> [Directions for this task]: Lines below starting with the line with "Two moments of" and going on through the line with "Two frames from" must be output exactly; the rest of the records must be left out.
################
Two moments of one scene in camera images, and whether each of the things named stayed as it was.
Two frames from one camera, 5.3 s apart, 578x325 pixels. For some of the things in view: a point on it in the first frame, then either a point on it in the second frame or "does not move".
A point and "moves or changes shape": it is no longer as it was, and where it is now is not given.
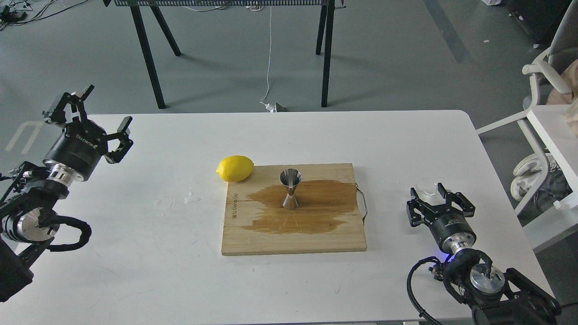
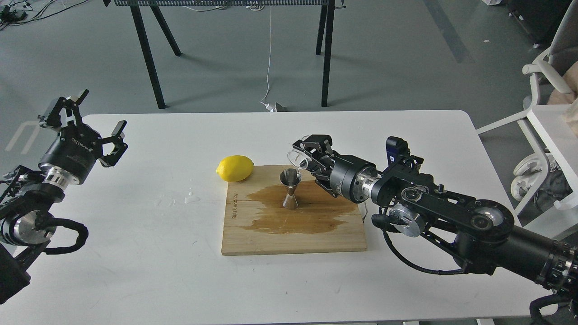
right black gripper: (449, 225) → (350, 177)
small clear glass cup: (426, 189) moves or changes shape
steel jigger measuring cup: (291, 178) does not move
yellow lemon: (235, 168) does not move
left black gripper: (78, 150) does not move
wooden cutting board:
################
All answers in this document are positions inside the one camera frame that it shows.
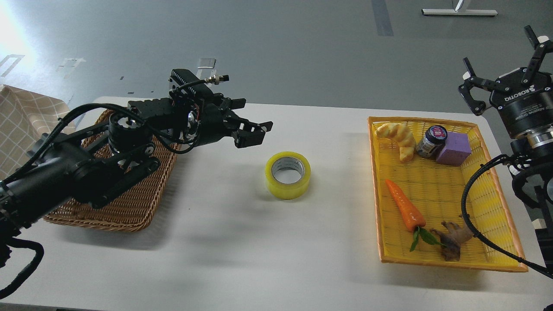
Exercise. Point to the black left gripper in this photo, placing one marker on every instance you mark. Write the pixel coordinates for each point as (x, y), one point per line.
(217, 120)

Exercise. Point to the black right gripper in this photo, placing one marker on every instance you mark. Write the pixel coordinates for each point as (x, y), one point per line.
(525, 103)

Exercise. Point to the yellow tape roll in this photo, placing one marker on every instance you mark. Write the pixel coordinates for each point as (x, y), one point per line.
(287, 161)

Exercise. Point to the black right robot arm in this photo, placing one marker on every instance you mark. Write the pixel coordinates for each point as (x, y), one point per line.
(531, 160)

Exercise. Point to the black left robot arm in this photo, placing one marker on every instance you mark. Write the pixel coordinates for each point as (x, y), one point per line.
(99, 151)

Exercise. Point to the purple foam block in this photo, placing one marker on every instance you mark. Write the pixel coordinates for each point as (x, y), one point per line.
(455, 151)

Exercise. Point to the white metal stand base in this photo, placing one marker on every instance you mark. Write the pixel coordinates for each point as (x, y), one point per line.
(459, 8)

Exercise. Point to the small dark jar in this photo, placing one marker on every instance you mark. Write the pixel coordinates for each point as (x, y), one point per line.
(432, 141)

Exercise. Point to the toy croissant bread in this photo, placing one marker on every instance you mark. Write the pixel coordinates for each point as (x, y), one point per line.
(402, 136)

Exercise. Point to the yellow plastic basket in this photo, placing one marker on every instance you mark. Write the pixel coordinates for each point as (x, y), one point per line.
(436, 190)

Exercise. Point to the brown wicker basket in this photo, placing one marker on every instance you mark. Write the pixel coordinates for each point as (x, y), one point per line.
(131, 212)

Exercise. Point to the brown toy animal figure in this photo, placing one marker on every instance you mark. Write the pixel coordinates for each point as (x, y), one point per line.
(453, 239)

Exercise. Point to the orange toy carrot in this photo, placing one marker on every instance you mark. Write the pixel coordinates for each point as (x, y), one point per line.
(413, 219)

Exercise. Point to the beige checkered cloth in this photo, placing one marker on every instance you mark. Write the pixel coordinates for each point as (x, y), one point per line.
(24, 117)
################
> [Written answer]:
Two moments of one scene in camera images, and whether each of the things named stayed as it was.
Two frames from one camera, 5.3 s apart, 578x325 pixels. For some of the things in view: a point on it in the first frame, then either a point on it in the second frame or "does not move".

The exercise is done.